Some time ago I wrote about the power of morning rituals and how they set you up for success.  Evening rituals can be just as powerful to end your day. They add a sense of completion, build confidence, and set you up for the next day.

If you think about it, your evening rituals can have a significant impact on how your next day goes. A good evening can translate into a good morning. Unfortunately, a bad evening often leads to a not-so-good next day.

I think of rituals as mindful practices that you make that can be come habits. I have evening habits, or rituals, that make a difference. And, when I feel off one day, I can often trace the cause to the previous evening.

Here are some rituals to consider.

Review your day.

Take time to look back on the day and see what worked for you. At the end of his day, Benjamin Franklin asked himself “What good have I done today?” It was a follow up to his morning question of “What good shall I do this day?”

Consider what you learned. It’s not always something specific to a task, like a new way to use the software you just purchased or a shortcut to one of your art techniques. It could also be something that you learned about yourself. Maybe you learned that something specific frustrates you, and you need to find a solution. Maybe you realized that you need to practice “good enough is good enough” more often.

Look at what you are grateful for. This applies to both your work and your life. Gratitude is so powerful.

Look at tomorrow

Now that you’ve reviewed how well your day went and what you are grateful for, look at what is on the agenda for tomorrow. Then write down what you want to accomplish. This should just be two or three things.

One of the goals for planning for tomorrow today is that you do end the day with a clear mind.

For many people clearing the mind of what is left to do is the key to a good night’s sleep. Once you’ve moved the item from your brain to a “to do” list, your brain is free to relax. You aren’t taxing it trying to remember. I’ve also read that this lets the subconscious work on the problems while you are asleep.

I like to do this review and planning fairly close to the end of the “work day,” usually just before or after dinner. I find that if I put it off until much later, I get keyed up and want to get back to work.

You might even consider creating a checklist or system to be sure you do both the review and planning.

Unwind and relax

Find some way that lets you ease into your home environment. This could be something as simple as a nice family dinner, listening to some music, or attending a yoga class. Other ideas include taking time for your hobbies, playing with the family pets, taking a walk, taking a hot bath, journaling or reading a non-business book or novel. This should be pleasurable for you.

And, speaking of unwinding, watch the time where you are zoned out in front of the television. Studies have shown that over time too much television can affect both your analytical and creative thinking abilities.


You are likely so keyed into your computer all day that it’s really important that you unplug, particularly at bedtime. Research shows that the blue light from your phone causes problems for your sleep patterns. Your brain interprets this as the sun’s brightness and stops producing melatonin. This leads to poorer sleep as well as aging you faster.

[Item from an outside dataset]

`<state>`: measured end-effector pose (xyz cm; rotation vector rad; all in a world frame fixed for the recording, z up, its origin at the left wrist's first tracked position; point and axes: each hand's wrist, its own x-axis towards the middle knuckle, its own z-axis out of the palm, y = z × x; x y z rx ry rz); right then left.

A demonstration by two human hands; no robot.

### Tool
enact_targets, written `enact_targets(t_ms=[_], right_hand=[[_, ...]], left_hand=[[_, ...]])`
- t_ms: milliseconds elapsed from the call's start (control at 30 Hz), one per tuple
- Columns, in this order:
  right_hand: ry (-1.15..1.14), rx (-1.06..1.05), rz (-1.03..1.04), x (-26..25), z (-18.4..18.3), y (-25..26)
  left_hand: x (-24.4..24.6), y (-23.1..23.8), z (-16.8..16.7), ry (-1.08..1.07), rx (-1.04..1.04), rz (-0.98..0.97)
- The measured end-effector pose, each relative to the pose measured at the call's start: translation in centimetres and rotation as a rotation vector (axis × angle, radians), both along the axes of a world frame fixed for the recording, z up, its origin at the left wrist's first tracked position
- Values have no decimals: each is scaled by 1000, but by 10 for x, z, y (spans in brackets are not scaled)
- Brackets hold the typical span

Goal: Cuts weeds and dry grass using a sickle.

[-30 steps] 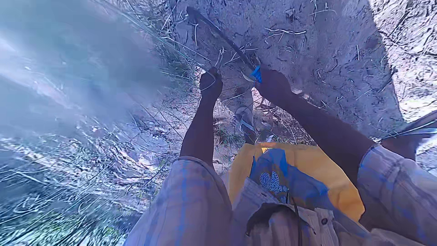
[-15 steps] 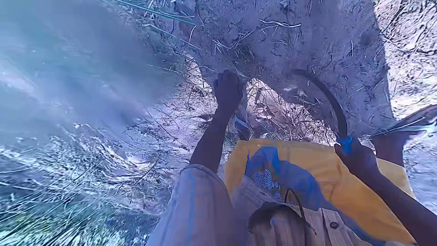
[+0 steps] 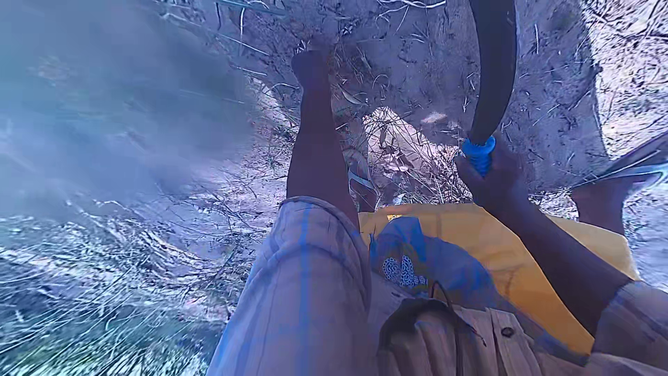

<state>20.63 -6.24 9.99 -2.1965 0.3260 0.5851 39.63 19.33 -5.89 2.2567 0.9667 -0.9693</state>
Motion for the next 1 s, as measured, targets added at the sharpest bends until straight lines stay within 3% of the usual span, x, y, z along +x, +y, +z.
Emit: enact_targets(t_ms=[133,200,267,333,400,500,567,700,767,900,1000], right_hand=[[-110,118,87,64,-17,29],[58,151,199,99,-36,49],[352,54,352,100,-68,53],[666,-70,429,51,-100,24],[848,-145,427,-18,-105,-19],[975,-170,407,-92,-53,-64],[903,-176,329,-115,-21,-84],[512,-178,184,-106,-17,-94],[432,-163,85,-86,-22,-90],[338,-118,-86,-59,-23,-64],[325,-91,-140,-56,-23,-57]], left_hand=[[-18,18,14,-91,134,-333],[-26,26,17,-101,164,-388],[-30,26,17,-45,186,-421],[-38,23,22,-21,152,-442],[-59,24,29,15,106,-493],[-104,31,39,282,57,-605],[-122,34,36,293,69,-636],[-94,17,16,-45,126,-580],[-61,-15,6,-133,155,-731],[-17,-51,-24,47,233,-1188],[-9,-44,-33,123,257,-1271]])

You can try one of the numerous apps designed to filter the artificial light. These include i.flux for your IOS computer; Sunset Screen; Twilight; Iris; and NightShift, which is built into your iPhone.

And, it’s not just the blue light from your phone that throws your body out of whack. It’s also the light from the television, the cable box, the clock, and even the nightlight. Create a ritual where you don’t have these lights in the bedroom. Your body will thank you for it.

Get a good night’s sleep

Research shows that most adults need between 7 and 9 hours of sleep for optimal health. Sleep deprivation is a real problem for many, and it can adversely affect your creativity. What if you are in that sleepy set? Here are some tips, other than those above.

Rule out that the sleepiness is not due to a medical issue or medications that you are taking.

Create and try to stick to a regular sleep schedule, particularly one that is geared to your circadian rhythm. Go to bed and get up at the same time, every day, even weekends. Over time, you’ll learn the right times for your body.

Regular exercise and healthy eating will also affect your sleep, so pay attention to both.

Your turn!

What are your evening rituals? Mine include the day’s review and setting tomorrow’s agenda, a family dinner, a walk with the dog, time away from the computer and a good night’s sleep.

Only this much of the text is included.